What you have to do | Your answer should be the exact lines of the data below from the one containing "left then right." through the one containing "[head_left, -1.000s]"; please include nothing else.

Records excerpted from a collection:
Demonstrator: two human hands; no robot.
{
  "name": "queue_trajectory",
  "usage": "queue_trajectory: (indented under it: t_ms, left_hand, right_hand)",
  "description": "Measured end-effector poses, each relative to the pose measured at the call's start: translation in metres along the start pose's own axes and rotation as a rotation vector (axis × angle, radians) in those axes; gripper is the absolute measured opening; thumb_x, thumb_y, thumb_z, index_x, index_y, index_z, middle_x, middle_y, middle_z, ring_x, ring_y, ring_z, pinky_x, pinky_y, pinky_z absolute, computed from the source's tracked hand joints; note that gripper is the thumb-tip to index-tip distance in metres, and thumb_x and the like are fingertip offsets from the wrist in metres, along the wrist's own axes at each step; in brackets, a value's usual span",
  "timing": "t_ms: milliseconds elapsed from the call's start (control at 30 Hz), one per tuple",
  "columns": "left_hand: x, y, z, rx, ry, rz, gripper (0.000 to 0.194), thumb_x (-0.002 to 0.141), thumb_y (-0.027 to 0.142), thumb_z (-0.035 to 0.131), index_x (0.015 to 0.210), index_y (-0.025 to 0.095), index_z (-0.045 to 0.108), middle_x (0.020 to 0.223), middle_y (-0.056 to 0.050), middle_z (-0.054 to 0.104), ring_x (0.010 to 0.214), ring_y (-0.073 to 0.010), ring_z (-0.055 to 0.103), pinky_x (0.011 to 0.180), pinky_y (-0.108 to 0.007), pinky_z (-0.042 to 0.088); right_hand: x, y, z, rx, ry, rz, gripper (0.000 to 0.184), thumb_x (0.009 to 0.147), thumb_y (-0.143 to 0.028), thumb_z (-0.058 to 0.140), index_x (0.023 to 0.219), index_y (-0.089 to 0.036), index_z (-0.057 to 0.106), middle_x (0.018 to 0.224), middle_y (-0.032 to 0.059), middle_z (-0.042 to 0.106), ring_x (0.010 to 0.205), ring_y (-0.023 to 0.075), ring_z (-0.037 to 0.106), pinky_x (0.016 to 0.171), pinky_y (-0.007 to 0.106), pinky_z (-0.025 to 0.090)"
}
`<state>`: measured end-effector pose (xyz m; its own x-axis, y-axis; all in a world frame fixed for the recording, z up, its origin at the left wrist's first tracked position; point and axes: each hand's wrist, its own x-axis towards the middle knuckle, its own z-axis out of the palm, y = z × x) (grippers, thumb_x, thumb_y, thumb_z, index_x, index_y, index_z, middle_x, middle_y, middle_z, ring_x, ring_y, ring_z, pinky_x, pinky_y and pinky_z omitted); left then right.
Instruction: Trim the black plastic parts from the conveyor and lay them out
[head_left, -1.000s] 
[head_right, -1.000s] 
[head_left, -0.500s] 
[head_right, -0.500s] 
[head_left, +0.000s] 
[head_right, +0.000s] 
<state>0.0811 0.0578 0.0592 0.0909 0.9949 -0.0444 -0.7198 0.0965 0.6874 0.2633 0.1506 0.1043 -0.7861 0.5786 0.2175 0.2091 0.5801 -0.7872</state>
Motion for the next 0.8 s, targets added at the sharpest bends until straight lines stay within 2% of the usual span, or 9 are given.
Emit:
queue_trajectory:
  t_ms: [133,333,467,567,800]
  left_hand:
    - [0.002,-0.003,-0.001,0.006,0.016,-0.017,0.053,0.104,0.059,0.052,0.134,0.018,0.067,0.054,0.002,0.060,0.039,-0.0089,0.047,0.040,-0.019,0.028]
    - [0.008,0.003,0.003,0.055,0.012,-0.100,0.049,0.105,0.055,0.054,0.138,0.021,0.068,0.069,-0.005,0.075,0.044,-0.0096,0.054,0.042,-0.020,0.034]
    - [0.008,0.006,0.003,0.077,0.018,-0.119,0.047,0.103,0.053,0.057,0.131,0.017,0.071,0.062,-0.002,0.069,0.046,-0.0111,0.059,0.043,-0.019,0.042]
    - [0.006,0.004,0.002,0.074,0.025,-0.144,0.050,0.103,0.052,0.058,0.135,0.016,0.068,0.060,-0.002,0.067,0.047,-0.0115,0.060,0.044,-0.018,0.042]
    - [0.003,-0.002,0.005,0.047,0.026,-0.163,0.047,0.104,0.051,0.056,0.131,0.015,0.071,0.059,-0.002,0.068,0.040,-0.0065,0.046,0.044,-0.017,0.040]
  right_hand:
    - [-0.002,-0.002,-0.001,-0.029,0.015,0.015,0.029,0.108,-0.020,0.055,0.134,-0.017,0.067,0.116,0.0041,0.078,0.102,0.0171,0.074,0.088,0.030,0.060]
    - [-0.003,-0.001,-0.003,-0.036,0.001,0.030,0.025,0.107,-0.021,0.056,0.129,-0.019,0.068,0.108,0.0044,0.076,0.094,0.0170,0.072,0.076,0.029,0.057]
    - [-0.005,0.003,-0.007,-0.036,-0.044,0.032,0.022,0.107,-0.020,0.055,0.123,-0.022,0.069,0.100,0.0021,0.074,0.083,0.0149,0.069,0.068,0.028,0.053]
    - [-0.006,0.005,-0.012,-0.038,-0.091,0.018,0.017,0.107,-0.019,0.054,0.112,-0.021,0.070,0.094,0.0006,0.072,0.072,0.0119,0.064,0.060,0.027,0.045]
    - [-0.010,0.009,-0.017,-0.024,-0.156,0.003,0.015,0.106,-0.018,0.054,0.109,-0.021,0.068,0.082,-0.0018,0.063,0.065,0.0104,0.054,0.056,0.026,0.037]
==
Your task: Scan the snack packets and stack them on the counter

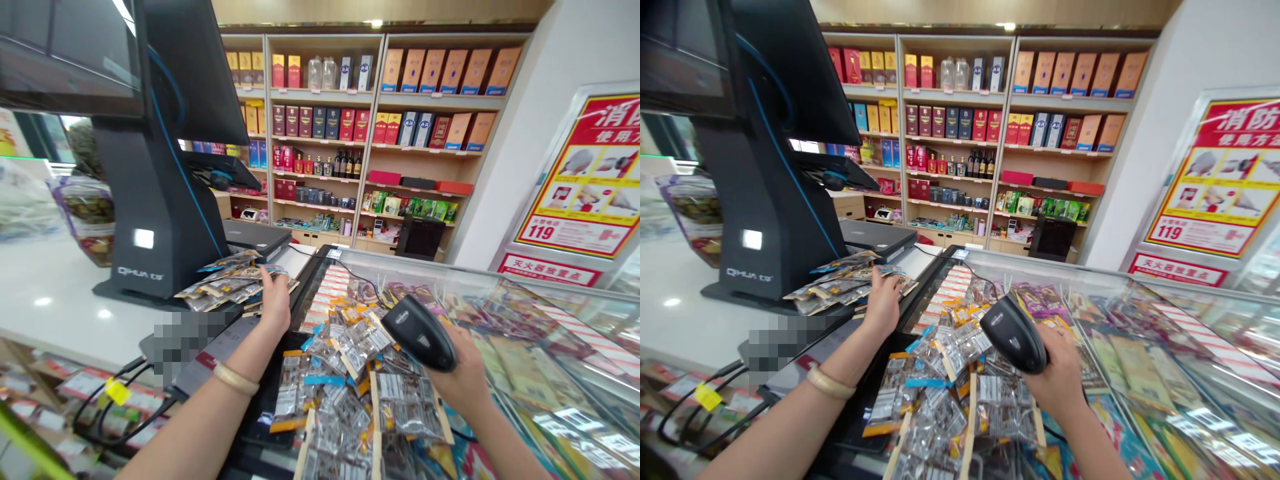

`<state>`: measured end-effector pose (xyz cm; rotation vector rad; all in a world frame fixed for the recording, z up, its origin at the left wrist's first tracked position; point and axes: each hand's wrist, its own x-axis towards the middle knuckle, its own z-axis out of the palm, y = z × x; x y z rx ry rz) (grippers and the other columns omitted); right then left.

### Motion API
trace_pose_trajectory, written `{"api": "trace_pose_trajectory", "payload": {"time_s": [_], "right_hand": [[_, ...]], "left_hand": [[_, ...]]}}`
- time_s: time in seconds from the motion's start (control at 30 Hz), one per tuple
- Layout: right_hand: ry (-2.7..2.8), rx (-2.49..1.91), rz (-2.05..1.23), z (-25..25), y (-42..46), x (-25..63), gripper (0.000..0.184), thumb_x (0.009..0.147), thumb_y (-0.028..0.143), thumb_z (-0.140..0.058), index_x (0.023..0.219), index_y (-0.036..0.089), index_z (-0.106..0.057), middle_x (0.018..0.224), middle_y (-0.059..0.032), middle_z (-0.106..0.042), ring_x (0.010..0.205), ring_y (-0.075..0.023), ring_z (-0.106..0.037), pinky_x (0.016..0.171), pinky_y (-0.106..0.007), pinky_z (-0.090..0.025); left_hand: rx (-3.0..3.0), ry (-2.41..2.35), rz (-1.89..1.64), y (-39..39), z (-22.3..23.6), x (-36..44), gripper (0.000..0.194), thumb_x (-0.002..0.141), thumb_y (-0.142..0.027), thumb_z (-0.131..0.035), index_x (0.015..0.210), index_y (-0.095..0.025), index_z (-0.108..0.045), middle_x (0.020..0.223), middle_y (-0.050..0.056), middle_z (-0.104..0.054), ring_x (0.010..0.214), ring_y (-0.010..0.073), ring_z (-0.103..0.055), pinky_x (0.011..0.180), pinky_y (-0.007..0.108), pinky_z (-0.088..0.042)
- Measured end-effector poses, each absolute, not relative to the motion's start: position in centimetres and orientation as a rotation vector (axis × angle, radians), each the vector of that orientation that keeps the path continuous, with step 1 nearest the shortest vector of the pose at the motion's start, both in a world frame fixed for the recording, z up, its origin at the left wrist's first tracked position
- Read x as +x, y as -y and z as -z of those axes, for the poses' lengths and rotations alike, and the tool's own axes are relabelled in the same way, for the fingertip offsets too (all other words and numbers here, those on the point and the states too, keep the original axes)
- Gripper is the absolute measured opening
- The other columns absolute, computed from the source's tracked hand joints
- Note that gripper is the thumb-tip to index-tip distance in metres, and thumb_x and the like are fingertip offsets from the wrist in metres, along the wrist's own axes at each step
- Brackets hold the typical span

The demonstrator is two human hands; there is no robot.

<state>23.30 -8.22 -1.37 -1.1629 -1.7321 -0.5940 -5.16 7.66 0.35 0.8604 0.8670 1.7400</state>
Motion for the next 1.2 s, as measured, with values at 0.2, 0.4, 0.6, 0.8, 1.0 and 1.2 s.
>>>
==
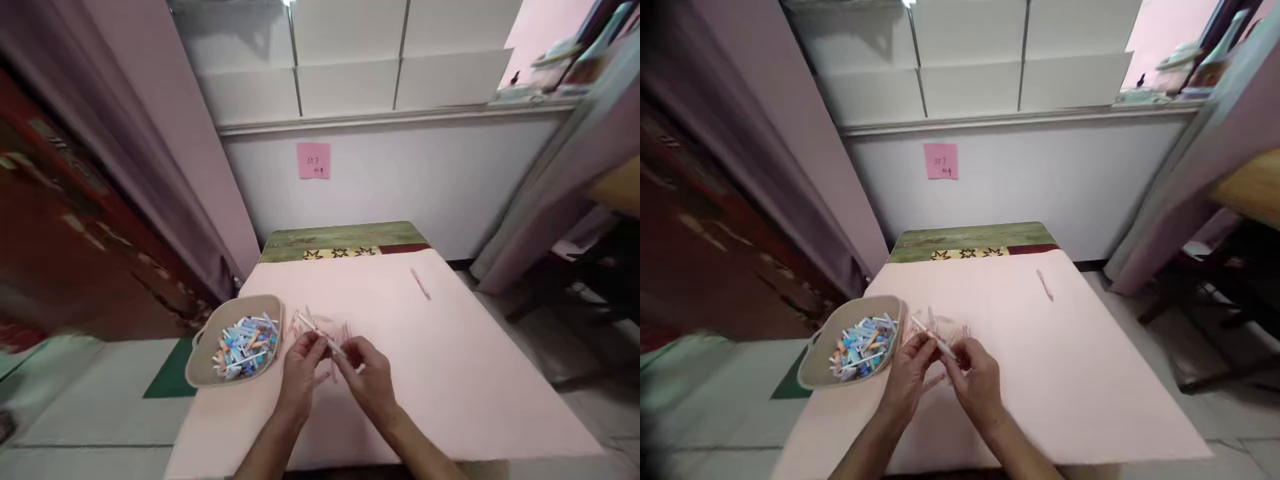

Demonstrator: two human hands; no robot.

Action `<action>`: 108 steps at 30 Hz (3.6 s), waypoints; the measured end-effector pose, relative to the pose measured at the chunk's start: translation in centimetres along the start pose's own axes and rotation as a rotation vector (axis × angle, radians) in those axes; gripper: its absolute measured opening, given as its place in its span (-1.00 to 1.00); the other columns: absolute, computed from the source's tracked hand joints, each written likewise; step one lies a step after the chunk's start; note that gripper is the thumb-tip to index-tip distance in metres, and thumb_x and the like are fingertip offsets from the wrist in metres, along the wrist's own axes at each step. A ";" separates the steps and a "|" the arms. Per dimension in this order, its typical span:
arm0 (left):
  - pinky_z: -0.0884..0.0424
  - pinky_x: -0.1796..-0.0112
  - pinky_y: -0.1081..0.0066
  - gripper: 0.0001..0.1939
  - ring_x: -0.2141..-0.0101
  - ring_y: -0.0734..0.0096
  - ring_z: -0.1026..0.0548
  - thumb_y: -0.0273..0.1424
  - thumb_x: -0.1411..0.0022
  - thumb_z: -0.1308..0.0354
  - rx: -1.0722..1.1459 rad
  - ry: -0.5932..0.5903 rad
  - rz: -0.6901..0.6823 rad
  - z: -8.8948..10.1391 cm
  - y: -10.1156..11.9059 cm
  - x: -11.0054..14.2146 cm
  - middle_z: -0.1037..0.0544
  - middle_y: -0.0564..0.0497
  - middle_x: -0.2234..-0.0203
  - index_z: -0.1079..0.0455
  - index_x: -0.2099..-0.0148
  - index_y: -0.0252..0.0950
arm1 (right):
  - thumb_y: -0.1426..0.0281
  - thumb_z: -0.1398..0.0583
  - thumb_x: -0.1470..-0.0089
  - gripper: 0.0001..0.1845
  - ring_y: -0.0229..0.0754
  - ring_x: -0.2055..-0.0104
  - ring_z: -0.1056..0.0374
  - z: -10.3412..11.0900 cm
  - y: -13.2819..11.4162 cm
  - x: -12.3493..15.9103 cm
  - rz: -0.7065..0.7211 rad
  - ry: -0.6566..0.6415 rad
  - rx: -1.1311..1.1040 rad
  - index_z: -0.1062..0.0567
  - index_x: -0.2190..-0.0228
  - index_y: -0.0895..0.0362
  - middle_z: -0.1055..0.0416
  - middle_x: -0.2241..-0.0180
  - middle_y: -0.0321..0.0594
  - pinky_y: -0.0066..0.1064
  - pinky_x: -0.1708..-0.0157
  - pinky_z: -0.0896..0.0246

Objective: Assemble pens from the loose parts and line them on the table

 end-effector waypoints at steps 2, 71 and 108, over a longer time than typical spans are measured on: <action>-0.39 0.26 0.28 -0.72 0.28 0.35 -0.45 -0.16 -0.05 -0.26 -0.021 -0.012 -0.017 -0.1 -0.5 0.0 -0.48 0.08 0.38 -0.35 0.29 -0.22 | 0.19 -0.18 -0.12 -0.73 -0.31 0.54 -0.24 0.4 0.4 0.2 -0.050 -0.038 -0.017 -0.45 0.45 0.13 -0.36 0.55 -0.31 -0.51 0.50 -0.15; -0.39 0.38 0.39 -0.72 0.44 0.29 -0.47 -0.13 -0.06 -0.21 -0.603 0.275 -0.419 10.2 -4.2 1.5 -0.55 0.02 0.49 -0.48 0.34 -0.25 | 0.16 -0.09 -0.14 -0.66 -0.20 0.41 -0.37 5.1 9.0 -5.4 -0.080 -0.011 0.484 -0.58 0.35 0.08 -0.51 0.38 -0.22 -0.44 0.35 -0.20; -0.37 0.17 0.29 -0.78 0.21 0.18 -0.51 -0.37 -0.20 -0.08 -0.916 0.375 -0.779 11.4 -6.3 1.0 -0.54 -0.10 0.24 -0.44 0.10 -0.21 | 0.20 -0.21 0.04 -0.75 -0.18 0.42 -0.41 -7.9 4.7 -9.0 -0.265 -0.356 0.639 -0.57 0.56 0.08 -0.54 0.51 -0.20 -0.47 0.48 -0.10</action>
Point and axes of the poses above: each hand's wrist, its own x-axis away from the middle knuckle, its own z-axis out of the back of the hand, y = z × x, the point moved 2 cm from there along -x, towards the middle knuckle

Solution |
`<state>`: measured end-effector pose (xyz m; its own x-axis, y-axis; all in a world frame fixed for the recording, z up, its origin at the left wrist's first tracked position; point and axes: each hand's wrist, its own x-axis towards the middle knuckle, its own z-axis out of the palm, y = z × x) (grippers, thumb_x, thumb_y, thumb_z, index_x, index_y, index_z, middle_x, middle_y, middle_z, ring_x, ring_y, ring_z, pinky_x, pinky_y and pinky_z omitted); left then right.
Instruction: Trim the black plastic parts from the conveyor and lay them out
[head_left, -1.000s] 

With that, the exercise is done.